Give back the full data character for character.
□ □ □
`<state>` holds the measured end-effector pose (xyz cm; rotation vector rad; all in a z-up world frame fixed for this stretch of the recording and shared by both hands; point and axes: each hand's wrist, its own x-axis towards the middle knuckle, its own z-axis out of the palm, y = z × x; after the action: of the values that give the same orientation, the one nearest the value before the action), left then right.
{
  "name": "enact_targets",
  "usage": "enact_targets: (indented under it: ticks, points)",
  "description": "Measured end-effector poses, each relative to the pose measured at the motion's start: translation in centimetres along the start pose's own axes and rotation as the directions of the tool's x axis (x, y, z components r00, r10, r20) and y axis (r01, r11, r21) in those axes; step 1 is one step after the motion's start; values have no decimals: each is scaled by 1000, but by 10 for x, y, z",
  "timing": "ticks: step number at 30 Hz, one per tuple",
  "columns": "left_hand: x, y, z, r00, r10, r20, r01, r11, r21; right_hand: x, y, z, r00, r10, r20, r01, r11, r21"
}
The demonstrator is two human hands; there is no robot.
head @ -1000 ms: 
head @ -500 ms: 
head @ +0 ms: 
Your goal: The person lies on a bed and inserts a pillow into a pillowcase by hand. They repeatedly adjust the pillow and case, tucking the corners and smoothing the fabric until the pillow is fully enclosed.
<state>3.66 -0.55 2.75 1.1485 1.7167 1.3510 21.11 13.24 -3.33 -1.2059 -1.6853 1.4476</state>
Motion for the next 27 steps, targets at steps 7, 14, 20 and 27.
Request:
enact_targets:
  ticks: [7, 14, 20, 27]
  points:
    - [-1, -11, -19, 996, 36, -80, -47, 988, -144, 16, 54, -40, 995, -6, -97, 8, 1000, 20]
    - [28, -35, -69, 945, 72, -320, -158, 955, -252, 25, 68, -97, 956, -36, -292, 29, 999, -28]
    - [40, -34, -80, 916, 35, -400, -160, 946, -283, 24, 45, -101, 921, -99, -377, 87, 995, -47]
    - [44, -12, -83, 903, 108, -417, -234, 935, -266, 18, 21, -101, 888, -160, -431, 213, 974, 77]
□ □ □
▸ Solution for this problem
`<state>` holds the measured end-effector pose (xyz cm; rotation vector rad; all in a z-up world frame fixed for this stretch of the recording and shared by both hands; point and axes: each hand's wrist, its own x-axis towards the middle knuckle, its own z-axis out of the palm, y = z × x; after the action: of the values that give the same orientation, the one nearest the value before the action), left then right.
{
  "name": "enact_targets",
  "usage": "enact_targets: (indented under it: ticks, points)",
  "description": "Measured end-effector poses, each relative to the pose measured at the motion's start: translation in centimetres along the start pose's own axes and rotation as the directions of the tool's x axis (x, y, z components r00, r10, r20) and y axis (r01, r11, r21) in those axes; step 1 is one step after the motion's start; values have no decimals: each is scaled by 1000, but by 10 for x, y, z",
  "timing": "ticks: step number at 30 Hz, one per tuple",
  "columns": "left_hand: x, y, z, r00, r10, r20, r01, r11, r21; right_hand: x, y, z, r00, r10, r20, r01, r11, r21"
}
The demonstrator is two human hands; there is no robot.
head @ -1000 ms: 
head @ -500 ms: 
head @ +0 ms: 
Your goal: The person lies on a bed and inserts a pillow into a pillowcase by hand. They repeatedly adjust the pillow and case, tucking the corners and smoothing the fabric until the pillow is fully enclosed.
<state>3.66 -0.55 2.75 1.1485 1.7167 1.3510 21.11 13.24 -3.33 -1.2059 -1.6853 1.4476</state>
Motion for the next 27 steps, targets at steps 7, 14, 20 and 27.
Request:
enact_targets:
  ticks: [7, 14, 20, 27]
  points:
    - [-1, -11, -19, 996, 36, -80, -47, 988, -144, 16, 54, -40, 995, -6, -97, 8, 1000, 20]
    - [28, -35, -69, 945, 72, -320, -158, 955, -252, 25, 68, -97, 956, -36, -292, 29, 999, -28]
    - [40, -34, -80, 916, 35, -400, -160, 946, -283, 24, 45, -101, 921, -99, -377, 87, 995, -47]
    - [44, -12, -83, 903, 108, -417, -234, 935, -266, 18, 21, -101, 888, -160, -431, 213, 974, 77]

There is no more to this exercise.